* [REQUIRED ACTION]
This exercise calls for every line of the data below with the string "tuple" in it.

* [ENTRIES SHOWN]
######

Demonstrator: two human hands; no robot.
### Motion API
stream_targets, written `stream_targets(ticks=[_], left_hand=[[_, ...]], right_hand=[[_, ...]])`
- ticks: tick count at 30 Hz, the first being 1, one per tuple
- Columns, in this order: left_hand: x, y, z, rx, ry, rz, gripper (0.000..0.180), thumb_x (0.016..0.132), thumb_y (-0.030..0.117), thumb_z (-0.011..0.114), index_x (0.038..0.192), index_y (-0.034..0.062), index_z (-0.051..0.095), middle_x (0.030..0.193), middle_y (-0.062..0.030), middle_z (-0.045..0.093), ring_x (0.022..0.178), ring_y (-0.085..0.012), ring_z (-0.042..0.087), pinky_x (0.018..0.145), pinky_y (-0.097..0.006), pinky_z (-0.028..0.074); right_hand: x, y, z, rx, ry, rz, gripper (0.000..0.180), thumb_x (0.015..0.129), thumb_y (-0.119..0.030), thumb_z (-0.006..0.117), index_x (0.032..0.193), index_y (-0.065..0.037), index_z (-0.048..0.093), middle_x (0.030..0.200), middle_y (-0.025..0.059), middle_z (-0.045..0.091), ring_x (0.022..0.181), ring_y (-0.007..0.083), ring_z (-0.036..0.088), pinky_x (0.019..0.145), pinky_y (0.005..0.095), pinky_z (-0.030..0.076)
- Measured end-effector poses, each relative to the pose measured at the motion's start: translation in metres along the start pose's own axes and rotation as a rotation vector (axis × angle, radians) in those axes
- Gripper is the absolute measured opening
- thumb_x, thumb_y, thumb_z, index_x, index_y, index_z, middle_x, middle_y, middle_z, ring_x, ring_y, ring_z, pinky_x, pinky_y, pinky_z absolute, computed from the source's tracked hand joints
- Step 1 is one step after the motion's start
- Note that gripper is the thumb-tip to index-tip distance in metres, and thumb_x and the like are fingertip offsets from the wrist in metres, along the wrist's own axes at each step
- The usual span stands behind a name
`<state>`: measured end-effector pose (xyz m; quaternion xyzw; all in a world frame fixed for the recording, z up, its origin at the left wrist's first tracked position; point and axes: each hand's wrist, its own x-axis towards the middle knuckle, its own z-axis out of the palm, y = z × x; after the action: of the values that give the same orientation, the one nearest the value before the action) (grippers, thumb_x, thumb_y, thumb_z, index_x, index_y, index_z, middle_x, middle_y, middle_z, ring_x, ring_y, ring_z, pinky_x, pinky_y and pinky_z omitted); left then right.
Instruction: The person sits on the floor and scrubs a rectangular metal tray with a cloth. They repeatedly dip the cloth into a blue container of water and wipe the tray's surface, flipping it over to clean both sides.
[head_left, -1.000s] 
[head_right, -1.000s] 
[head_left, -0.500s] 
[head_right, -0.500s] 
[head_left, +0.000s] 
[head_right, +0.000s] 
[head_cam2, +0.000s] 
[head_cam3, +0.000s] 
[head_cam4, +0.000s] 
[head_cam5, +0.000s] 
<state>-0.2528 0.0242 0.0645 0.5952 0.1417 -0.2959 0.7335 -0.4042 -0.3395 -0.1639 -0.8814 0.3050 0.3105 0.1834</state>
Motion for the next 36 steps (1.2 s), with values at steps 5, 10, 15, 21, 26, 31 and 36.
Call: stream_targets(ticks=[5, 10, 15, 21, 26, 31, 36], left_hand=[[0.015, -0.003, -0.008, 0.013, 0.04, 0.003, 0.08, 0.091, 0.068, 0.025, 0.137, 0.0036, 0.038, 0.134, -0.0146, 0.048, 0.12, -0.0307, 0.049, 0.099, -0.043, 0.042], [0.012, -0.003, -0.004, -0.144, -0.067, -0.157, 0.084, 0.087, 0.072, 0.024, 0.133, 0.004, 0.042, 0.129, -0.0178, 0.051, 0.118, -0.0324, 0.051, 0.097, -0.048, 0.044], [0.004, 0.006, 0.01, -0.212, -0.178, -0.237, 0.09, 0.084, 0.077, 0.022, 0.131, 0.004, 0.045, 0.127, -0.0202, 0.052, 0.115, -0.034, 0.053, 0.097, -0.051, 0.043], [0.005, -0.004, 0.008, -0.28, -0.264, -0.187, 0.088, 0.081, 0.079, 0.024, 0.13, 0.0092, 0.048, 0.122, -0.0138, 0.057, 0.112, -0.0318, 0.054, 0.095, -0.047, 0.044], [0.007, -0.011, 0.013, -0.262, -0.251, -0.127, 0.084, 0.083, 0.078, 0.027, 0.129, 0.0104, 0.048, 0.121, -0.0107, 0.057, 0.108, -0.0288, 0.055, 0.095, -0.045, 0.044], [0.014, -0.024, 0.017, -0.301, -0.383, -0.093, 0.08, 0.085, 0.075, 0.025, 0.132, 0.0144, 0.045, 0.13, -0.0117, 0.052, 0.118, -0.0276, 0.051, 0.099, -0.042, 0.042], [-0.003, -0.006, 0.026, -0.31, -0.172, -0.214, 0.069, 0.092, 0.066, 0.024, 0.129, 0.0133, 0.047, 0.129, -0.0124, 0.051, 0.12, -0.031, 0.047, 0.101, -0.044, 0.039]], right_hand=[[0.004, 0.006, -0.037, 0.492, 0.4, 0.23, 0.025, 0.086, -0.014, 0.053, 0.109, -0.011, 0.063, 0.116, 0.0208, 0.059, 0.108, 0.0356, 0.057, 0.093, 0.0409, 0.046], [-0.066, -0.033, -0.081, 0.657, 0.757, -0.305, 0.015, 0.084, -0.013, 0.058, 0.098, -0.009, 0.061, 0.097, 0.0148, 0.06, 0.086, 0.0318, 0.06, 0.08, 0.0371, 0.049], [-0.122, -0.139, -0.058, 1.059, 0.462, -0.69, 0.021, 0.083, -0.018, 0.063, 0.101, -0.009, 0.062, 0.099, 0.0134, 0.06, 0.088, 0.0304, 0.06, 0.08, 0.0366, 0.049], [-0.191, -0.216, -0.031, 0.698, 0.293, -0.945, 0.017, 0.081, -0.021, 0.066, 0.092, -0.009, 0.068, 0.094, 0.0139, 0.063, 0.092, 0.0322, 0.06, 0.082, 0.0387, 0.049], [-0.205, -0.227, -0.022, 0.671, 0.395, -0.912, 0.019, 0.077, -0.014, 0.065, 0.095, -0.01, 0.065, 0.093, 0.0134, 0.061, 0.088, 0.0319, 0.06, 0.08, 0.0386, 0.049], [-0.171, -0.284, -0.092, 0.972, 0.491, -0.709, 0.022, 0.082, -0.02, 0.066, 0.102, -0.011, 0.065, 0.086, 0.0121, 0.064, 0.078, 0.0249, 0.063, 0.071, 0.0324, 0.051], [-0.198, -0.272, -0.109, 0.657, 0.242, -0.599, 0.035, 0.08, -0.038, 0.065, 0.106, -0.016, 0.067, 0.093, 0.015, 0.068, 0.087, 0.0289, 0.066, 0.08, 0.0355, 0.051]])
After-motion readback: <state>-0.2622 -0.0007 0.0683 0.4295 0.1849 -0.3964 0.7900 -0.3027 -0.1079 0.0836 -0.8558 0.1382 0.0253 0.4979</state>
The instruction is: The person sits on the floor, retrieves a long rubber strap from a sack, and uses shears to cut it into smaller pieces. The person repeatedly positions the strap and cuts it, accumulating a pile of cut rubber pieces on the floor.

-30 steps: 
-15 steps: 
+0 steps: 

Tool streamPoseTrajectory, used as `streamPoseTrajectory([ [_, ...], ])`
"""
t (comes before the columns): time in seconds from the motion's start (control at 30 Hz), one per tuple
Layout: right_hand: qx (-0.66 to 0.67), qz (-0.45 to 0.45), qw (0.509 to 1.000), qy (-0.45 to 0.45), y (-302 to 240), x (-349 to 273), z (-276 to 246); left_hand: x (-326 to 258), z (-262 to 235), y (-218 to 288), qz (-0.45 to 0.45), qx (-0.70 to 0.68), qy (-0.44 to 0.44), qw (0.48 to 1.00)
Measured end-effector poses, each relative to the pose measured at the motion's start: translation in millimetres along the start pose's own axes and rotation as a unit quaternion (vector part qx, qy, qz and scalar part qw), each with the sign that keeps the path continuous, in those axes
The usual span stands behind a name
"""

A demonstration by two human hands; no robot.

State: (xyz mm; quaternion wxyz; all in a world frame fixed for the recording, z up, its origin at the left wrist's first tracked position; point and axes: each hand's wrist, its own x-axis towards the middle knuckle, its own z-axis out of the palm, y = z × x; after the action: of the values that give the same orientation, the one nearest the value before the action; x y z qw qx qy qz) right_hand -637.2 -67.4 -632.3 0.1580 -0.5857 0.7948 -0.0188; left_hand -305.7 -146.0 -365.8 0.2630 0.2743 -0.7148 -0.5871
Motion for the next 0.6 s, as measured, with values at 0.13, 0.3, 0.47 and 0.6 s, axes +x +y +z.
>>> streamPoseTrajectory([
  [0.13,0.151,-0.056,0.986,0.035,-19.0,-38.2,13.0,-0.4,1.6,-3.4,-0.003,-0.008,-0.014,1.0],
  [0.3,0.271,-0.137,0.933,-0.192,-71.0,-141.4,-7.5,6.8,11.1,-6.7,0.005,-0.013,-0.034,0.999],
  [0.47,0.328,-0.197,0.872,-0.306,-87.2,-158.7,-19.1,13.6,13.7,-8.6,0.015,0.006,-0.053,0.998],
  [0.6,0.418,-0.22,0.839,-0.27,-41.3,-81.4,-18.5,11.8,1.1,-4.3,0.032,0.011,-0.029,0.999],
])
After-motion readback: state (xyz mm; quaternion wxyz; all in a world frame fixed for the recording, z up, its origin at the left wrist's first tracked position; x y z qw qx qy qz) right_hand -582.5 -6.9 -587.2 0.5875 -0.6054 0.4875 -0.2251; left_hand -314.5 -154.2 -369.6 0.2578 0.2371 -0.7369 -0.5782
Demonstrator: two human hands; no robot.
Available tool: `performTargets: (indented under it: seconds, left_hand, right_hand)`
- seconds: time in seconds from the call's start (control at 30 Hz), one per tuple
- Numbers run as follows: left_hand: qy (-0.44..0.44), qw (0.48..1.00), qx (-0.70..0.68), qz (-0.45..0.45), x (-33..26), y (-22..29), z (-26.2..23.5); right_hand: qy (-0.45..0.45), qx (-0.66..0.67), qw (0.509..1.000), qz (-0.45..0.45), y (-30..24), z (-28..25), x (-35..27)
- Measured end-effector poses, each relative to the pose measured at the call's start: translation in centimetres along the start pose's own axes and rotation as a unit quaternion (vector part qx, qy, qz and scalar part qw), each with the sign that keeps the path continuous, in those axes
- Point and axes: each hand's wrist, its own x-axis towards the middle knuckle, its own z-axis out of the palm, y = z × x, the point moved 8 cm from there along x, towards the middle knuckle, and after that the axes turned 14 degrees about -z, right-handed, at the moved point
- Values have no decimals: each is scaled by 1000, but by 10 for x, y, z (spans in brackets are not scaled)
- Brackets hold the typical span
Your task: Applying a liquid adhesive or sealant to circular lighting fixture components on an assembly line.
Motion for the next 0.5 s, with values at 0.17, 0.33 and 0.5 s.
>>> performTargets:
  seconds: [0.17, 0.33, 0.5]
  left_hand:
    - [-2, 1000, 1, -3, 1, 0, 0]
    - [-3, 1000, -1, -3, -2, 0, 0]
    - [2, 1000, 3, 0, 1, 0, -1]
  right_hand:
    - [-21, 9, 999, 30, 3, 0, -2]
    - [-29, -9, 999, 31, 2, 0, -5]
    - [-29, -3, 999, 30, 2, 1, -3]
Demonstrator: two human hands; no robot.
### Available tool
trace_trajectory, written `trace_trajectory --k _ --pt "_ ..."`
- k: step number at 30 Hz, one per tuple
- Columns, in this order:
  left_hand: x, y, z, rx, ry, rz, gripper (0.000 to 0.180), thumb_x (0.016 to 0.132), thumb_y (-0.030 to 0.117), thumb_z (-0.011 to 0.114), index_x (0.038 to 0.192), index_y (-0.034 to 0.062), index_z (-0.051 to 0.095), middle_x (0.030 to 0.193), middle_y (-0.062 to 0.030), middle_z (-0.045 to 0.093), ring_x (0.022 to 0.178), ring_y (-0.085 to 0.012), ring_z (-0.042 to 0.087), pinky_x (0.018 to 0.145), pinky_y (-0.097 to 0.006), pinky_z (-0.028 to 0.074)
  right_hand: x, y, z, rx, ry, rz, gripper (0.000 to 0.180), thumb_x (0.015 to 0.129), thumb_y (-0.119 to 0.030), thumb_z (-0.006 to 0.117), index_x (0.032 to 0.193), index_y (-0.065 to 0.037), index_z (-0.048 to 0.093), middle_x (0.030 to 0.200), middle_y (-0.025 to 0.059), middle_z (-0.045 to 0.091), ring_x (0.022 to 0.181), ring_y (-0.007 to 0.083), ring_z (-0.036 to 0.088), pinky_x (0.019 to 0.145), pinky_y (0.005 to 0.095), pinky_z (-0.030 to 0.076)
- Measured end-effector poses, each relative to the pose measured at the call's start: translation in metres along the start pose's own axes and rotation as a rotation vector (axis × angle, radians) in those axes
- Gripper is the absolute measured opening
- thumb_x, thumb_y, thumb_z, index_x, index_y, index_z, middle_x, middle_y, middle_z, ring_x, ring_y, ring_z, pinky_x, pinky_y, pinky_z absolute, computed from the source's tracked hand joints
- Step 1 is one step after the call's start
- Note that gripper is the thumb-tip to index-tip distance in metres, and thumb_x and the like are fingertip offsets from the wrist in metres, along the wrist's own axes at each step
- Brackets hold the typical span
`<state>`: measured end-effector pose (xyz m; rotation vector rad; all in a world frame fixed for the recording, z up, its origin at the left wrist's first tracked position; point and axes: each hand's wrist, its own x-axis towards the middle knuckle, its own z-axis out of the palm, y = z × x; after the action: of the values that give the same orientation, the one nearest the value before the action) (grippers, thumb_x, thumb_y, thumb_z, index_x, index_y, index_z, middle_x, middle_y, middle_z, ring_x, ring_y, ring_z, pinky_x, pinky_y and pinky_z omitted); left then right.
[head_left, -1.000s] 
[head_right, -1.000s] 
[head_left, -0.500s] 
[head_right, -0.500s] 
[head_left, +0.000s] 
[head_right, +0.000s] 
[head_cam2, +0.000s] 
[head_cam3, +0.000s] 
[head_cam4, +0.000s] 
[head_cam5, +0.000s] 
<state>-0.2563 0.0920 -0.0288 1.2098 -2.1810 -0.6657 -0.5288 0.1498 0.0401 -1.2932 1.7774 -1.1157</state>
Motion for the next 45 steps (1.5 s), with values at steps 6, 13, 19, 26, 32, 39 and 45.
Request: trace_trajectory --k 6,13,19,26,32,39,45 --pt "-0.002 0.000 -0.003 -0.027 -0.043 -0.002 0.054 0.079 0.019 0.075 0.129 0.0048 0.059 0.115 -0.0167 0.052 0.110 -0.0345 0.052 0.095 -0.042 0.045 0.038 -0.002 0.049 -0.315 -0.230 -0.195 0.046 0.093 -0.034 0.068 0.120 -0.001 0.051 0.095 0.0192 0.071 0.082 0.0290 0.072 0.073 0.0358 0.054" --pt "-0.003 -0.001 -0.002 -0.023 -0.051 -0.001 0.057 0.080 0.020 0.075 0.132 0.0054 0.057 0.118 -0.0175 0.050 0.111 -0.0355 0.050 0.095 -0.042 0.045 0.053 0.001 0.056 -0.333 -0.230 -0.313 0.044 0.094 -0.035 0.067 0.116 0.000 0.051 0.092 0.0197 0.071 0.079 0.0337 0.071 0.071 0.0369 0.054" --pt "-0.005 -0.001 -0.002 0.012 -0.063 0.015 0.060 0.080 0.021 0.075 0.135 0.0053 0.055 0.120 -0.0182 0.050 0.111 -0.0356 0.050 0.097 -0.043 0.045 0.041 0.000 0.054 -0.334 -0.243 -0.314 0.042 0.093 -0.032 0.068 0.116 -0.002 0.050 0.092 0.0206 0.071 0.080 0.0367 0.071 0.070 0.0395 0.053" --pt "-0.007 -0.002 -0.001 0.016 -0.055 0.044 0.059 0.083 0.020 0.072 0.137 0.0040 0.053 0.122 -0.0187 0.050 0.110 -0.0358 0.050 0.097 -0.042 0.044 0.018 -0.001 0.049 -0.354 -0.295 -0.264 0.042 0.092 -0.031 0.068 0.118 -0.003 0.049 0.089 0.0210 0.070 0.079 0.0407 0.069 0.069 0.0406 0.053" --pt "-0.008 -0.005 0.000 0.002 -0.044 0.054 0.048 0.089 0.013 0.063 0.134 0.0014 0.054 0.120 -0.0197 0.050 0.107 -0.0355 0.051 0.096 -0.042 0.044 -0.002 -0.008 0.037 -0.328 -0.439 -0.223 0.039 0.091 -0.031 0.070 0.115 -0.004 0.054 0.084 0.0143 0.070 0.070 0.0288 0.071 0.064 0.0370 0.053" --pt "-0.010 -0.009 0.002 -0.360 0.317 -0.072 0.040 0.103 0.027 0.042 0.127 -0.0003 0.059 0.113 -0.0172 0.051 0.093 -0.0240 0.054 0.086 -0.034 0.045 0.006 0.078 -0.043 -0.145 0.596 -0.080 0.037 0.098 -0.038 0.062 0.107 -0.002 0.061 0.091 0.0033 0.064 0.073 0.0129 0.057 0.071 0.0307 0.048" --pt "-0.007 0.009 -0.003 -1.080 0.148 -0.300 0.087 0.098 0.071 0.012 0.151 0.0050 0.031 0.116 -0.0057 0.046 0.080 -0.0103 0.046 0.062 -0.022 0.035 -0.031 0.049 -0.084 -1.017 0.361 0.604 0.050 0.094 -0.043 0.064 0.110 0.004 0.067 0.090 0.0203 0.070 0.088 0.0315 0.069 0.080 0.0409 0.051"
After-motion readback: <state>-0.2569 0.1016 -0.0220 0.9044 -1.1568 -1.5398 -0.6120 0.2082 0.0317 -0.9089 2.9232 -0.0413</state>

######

* [YOUR SOLUTION]
- ticks: tick count at 30 Hz, the first being 1, one per tuple
t (comes before the columns): time in seconds from the motion's start (control at 30 Hz), one per tuple
- seconds: time in seconds from the call's start (control at 30 Hz), one per tuple
- k: step number at 30 Hz, one per tuple

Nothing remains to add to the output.